Problem:
All lines of the entries with "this" in them must be listed.

Records for the exercise:

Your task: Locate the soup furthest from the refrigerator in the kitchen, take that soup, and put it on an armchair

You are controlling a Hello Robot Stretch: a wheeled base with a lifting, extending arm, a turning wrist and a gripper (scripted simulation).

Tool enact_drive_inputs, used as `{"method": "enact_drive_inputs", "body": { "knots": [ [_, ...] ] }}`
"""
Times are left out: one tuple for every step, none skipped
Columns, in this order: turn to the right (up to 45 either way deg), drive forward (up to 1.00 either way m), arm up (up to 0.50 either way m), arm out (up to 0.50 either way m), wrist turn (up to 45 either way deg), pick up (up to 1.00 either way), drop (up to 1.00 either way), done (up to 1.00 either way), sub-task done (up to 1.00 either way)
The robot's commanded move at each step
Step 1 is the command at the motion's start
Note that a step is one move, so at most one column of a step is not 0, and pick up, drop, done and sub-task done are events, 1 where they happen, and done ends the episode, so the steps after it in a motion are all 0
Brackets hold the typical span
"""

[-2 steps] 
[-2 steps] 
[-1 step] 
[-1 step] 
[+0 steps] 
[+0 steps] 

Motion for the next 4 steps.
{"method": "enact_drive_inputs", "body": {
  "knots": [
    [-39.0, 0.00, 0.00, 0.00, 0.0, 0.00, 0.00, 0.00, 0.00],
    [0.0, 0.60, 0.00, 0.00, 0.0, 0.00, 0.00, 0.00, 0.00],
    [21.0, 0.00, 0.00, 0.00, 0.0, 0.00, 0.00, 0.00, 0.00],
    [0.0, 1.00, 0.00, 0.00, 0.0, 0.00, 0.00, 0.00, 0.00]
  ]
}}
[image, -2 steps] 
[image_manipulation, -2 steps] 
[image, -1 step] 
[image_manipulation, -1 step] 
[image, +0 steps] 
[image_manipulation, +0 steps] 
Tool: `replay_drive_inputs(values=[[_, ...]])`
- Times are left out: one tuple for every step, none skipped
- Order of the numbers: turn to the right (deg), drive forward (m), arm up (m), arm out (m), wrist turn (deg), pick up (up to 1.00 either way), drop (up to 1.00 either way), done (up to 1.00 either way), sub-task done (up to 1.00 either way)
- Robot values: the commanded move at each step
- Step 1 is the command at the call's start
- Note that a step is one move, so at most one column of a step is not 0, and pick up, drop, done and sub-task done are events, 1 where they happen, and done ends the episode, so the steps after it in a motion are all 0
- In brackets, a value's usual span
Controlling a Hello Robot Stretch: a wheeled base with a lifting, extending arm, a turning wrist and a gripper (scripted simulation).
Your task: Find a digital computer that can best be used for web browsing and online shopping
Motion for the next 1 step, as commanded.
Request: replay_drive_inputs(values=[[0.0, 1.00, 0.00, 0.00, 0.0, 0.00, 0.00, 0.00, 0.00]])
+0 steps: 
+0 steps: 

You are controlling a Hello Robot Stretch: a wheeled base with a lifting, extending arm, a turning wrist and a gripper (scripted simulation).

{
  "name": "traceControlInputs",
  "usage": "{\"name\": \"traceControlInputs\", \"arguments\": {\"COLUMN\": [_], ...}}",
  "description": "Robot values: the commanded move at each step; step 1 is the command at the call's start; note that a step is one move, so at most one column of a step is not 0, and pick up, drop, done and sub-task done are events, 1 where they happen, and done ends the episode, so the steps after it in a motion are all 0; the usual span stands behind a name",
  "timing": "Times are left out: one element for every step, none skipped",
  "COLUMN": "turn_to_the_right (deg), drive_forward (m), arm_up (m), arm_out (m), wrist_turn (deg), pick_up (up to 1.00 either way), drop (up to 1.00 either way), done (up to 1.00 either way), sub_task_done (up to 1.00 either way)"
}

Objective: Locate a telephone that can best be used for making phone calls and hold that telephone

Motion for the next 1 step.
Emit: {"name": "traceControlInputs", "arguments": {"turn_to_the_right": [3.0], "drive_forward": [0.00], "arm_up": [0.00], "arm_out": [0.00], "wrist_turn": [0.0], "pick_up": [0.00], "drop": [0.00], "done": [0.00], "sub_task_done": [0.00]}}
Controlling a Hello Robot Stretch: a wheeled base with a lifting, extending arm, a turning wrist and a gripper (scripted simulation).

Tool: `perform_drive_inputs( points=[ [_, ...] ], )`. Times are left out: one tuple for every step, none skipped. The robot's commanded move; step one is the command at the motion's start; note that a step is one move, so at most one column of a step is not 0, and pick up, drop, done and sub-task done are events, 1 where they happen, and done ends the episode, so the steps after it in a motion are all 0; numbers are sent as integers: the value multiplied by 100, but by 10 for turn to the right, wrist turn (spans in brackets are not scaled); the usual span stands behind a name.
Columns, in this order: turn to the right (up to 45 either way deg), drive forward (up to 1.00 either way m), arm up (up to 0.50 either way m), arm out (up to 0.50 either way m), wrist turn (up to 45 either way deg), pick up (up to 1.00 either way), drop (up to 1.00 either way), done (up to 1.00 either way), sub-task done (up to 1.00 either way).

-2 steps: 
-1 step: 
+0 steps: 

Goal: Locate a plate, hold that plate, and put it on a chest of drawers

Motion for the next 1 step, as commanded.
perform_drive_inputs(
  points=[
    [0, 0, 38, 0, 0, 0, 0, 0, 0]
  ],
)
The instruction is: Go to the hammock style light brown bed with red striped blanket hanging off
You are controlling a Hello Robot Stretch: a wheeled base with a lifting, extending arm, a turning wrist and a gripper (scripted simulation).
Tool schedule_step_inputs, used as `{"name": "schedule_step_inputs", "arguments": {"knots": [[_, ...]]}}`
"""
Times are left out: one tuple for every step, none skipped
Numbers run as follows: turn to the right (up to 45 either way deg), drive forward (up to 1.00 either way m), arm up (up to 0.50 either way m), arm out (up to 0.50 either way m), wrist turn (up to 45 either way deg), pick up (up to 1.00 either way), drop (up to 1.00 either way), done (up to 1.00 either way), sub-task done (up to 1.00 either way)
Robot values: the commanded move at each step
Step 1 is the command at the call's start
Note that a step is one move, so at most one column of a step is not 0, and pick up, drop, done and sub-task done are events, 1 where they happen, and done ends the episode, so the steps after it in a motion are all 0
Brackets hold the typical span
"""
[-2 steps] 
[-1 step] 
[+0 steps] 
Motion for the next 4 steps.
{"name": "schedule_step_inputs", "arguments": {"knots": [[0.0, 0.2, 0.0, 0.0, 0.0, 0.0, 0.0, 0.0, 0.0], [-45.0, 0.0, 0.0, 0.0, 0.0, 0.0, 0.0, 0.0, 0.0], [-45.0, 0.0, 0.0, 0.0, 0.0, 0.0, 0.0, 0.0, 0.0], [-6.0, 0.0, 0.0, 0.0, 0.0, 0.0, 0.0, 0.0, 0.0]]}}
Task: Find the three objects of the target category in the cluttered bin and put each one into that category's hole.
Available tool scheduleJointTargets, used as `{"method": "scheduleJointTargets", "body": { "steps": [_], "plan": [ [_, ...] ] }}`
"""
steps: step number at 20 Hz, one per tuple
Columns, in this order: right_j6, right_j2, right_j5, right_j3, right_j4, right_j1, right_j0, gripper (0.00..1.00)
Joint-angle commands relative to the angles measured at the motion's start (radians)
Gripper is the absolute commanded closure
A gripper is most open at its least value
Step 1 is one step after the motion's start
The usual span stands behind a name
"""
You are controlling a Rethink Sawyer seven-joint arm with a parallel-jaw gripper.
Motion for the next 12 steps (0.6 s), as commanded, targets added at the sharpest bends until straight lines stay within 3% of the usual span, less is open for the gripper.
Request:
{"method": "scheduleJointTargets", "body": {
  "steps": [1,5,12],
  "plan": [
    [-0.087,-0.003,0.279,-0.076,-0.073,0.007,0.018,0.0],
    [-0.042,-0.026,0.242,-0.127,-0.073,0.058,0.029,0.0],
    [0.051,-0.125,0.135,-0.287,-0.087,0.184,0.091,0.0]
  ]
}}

Solution below:
Columns, in this order: turn to the right (up to 45 either way deg), drive forward (up to 1.00 either way m), arm up (up to 0.50 either way m), arm out (up to 0.50 either way m), wrist turn (up to 45 either way deg), pick up (up to 1.00 either way), drop (up to 1.00 either way), done (up to 1.00 either way), sub-task done (up to 1.00 either way)
Columns, in this order: turn to the right (up to 45 either way deg), drive forward (up to 1.00 either way m), arm up (up to 0.50 either way m), arm out (up to 0.50 either way m), wrist turn (up to 45 either way deg), pick up (up to 1.00 either way), drop (up to 1.00 either way), done (up to 1.00 either way), sub-task done (up to 1.00 either way).
Columns, in this order: right_j6, right_j2, right_j5, right_j3, right_j4, right_j1, right_j0, gripper (0.00..1.00)

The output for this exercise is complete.